Arulnithi Tamilarasu (born 21 July 1987) is an Indian actor, who works in Tamil films.

==Early life==
Arulnithi's grandfather is M. Karunanidhi, a former Chief Minister of Tamil Nadu. His father is M. K. Tamilarasu, brother of M. K. Stalin, Former Chief Minister of Tamil Nadu. His cousins include noted producers Udhayanidhi Stalin and Dhayanidhi Alagiri.

Arulnithi was educated at St. Michael's Academy in Chennai, before pursuing a degree at Loyola College. He then went on to Pondicherry University to undertake more qualifications.

==Personal life==
Arulnithi married Keerthana on 7 June 2015. Their first child, a son, was born in 2017, and their second child, a daughter, was born in November 2021.

==Career==
Arulnithi was offered the lead role in Pandiraj's Vamsam after his paternal cousin, Udhayanidhi Stalin, opted out of the role. The film featured him as a young man shying away from the politics of his village, despite claims for him to avenge his father's death.

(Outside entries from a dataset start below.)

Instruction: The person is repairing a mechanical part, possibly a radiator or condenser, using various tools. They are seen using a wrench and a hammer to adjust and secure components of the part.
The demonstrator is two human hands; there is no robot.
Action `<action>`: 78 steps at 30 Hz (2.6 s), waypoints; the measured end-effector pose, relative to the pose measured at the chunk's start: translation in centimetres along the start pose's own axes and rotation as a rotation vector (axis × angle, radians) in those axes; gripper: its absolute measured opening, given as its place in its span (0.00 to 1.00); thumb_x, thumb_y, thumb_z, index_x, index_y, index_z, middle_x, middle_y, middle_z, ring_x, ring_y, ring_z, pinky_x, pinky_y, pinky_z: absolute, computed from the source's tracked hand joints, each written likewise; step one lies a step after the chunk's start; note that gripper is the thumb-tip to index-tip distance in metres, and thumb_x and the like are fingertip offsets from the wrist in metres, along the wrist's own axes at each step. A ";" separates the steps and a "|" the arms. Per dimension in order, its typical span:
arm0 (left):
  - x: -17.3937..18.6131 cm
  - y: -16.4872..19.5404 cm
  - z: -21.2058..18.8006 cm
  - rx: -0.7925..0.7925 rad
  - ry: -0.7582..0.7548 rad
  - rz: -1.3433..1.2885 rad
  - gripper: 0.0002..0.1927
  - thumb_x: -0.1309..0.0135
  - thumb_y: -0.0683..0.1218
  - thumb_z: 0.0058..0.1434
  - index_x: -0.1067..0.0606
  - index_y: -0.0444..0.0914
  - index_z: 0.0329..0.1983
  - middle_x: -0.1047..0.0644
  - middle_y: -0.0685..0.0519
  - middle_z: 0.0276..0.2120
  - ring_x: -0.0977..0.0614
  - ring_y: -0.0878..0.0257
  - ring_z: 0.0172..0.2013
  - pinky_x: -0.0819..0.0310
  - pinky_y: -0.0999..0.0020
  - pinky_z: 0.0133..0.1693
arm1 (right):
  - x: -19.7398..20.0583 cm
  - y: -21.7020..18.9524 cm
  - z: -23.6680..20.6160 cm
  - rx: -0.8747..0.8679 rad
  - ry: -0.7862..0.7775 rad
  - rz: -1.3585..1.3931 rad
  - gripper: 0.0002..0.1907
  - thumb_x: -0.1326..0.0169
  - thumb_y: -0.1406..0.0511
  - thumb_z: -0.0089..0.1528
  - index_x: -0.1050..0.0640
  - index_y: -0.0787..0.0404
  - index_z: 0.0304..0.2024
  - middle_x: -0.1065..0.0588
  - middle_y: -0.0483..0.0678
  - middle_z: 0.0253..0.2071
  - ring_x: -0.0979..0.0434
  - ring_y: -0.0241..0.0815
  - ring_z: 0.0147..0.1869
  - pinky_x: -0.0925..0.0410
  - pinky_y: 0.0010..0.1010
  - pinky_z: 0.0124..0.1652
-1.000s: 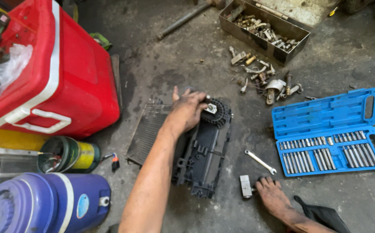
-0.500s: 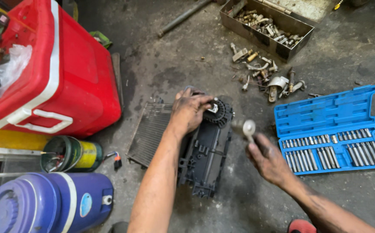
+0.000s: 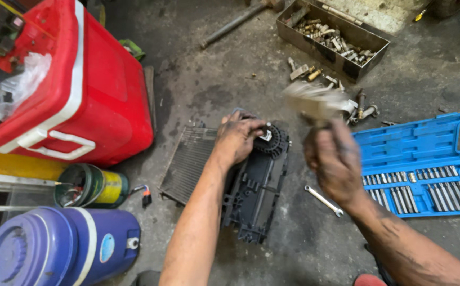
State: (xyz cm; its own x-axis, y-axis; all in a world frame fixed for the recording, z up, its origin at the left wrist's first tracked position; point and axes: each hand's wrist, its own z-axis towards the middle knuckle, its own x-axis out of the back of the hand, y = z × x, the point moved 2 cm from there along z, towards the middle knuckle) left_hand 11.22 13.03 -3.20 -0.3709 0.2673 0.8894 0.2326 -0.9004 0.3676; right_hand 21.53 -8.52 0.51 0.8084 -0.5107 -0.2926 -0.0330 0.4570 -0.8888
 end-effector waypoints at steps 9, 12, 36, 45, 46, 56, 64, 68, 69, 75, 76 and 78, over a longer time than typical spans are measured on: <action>0.0 0.0 0.1 -0.010 -0.020 0.006 0.13 0.39 0.49 0.57 0.17 0.49 0.46 0.17 0.57 0.46 0.23 0.57 0.54 0.36 0.53 0.54 | 0.6 -0.6 0.5 -0.355 0.059 0.009 0.12 0.57 0.59 0.74 0.27 0.59 0.48 0.41 0.36 0.23 0.47 0.27 0.22 0.51 0.23 0.21; 0.0 0.0 0.1 -0.001 -0.007 0.009 0.12 0.39 0.50 0.59 0.17 0.50 0.47 0.17 0.58 0.46 0.23 0.57 0.54 0.35 0.54 0.54 | 0.7 -0.7 0.5 0.087 0.165 0.245 0.11 0.56 0.59 0.74 0.28 0.58 0.45 0.40 0.36 0.24 0.45 0.28 0.23 0.50 0.24 0.22; 1.5 0.6 0.4 0.050 -0.070 0.005 0.18 0.40 0.55 0.57 0.17 0.47 0.48 0.18 0.53 0.48 0.24 0.52 0.53 0.34 0.52 0.51 | 2.4 3.1 -3.2 -0.553 0.101 -0.015 0.19 0.50 0.61 0.67 0.30 0.64 0.58 0.38 0.40 0.23 0.43 0.31 0.23 0.45 0.27 0.23; 0.1 2.2 -0.6 0.025 0.238 0.082 0.14 0.39 0.59 0.59 0.15 0.46 0.36 0.15 0.57 0.40 0.19 0.59 0.47 0.35 0.53 0.53 | 3.4 5.7 -2.0 -0.311 0.029 -0.563 0.19 0.57 0.56 0.72 0.24 0.64 0.49 0.34 0.38 0.24 0.37 0.30 0.28 0.39 0.25 0.29; 0.0 1.9 -0.5 0.026 0.238 0.071 0.14 0.40 0.59 0.59 0.15 0.46 0.36 0.15 0.57 0.39 0.18 0.59 0.47 0.34 0.53 0.53 | 3.3 5.6 -1.9 -0.318 0.035 -0.545 0.19 0.57 0.56 0.71 0.24 0.64 0.50 0.35 0.39 0.24 0.38 0.30 0.29 0.40 0.26 0.28; -0.7 0.7 0.3 0.065 0.177 0.048 0.14 0.40 0.58 0.58 0.15 0.46 0.37 0.15 0.56 0.40 0.19 0.58 0.54 0.39 0.47 0.57 | 3.2 1.5 1.2 -0.063 -0.019 -0.603 0.15 0.57 0.58 0.74 0.25 0.63 0.49 0.32 0.42 0.31 0.36 0.34 0.33 0.38 0.29 0.32; -1.2 0.0 0.3 0.012 0.191 0.076 0.12 0.42 0.55 0.58 0.15 0.47 0.39 0.15 0.55 0.41 0.18 0.57 0.53 0.39 0.44 0.56 | 3.0 4.2 0.1 0.352 -0.149 -0.999 0.13 0.62 0.64 0.72 0.27 0.64 0.49 0.32 0.51 0.32 0.34 0.48 0.34 0.39 0.40 0.33; -1.4 -0.2 0.2 0.005 0.194 0.045 0.11 0.41 0.56 0.61 0.16 0.48 0.40 0.15 0.55 0.41 0.18 0.57 0.54 0.36 0.46 0.58 | 2.9 2.1 -1.2 0.127 0.130 -0.135 0.13 0.57 0.59 0.77 0.25 0.58 0.45 0.31 0.42 0.28 0.37 0.35 0.27 0.41 0.29 0.27; -1.4 -0.2 0.1 0.025 0.184 0.029 0.11 0.40 0.56 0.61 0.16 0.48 0.40 0.15 0.55 0.42 0.19 0.57 0.54 0.36 0.46 0.58 | 2.7 1.7 -1.1 0.153 0.126 -0.135 0.13 0.57 0.59 0.77 0.26 0.58 0.45 0.31 0.42 0.28 0.37 0.35 0.27 0.40 0.28 0.28; -1.4 -0.6 0.3 0.030 0.162 0.045 0.10 0.40 0.54 0.58 0.16 0.47 0.39 0.15 0.56 0.41 0.19 0.58 0.55 0.40 0.44 0.59 | 3.4 3.4 0.6 -0.427 -0.132 -1.011 0.13 0.53 0.59 0.73 0.26 0.62 0.41 0.34 0.50 0.22 0.35 0.48 0.26 0.38 0.39 0.27; -1.4 -0.6 0.3 0.030 0.169 0.042 0.11 0.39 0.55 0.58 0.16 0.47 0.39 0.15 0.56 0.41 0.19 0.58 0.55 0.40 0.44 0.59 | 3.5 3.1 0.9 -0.142 -0.100 -0.923 0.12 0.56 0.61 0.74 0.28 0.63 0.46 0.33 0.51 0.27 0.34 0.47 0.31 0.37 0.39 0.30; -1.4 -0.6 0.3 0.045 0.155 0.030 0.10 0.39 0.55 0.60 0.16 0.48 0.39 0.15 0.56 0.41 0.19 0.58 0.55 0.40 0.44 0.59 | 4.0 2.4 0.5 0.392 -0.059 -0.713 0.12 0.63 0.63 0.78 0.33 0.66 0.55 0.31 0.52 0.39 0.32 0.45 0.40 0.35 0.40 0.35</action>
State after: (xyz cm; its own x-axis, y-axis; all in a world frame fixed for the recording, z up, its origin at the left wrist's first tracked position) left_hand 11.84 13.28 -4.57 -0.4962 0.1809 0.8492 0.2850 -0.8899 0.3561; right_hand 24.98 -9.16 -2.63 0.5869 -0.7412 0.3259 0.7007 0.2633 -0.6631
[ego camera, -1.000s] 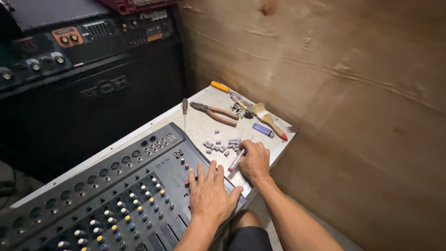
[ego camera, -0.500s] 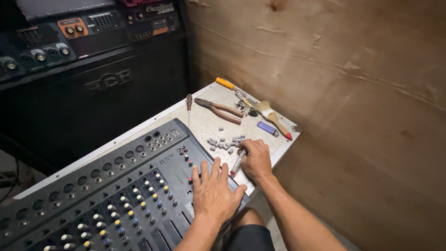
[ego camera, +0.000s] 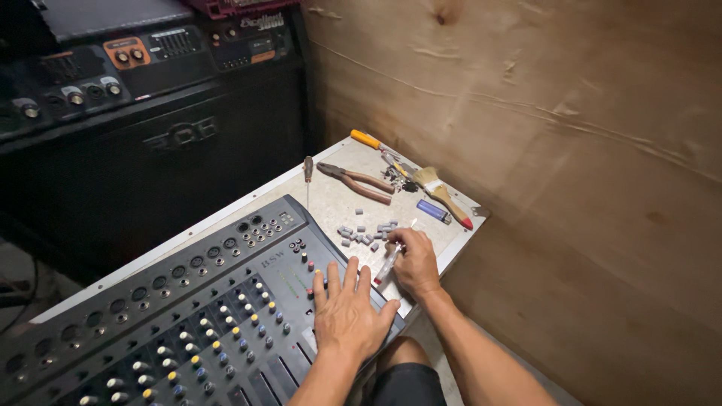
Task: The person sits at a workbench repairing an audio mixing console, pulling off worn rotary knobs and fitting replacement knobs onto the potentiometer shafts, using a screwdriver-like tool to help seat them. Loose knobs and hand tools lie on the bench beside the console as the person works knob by knob across the board.
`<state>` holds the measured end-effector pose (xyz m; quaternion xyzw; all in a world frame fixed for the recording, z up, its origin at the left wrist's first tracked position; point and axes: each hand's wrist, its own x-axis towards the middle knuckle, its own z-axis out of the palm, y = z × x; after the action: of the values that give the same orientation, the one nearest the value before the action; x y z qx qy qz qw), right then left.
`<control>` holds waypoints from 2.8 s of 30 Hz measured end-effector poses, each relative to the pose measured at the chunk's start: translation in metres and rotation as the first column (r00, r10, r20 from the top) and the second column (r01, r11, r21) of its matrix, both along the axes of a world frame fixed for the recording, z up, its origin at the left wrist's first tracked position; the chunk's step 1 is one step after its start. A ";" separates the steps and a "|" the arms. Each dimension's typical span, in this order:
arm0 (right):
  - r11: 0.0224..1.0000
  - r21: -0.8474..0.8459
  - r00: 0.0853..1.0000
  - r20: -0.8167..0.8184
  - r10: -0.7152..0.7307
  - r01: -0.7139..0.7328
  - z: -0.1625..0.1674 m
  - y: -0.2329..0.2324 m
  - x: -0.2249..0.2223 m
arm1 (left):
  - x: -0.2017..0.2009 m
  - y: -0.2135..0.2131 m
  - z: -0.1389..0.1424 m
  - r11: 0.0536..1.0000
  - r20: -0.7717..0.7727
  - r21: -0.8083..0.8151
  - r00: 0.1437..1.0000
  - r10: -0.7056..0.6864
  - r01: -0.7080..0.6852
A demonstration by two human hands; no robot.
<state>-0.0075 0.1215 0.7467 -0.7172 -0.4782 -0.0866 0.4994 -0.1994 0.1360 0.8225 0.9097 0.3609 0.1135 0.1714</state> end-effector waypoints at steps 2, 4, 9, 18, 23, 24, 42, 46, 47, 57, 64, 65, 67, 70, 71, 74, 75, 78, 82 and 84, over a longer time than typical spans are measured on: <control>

The film, which featured him alongside Sunaina, was heavily promoted in Tamil Nadu, and became a profitable venture at the box office, garnering positive reviews. His second film was Udhayan, in which he played dual roles for the first time. The next film Mouna Guru, directed by debutant Santhakumar, was a critically acclaimed sleeper hit which was also screened at the Hong Kong International Film Festival 2013.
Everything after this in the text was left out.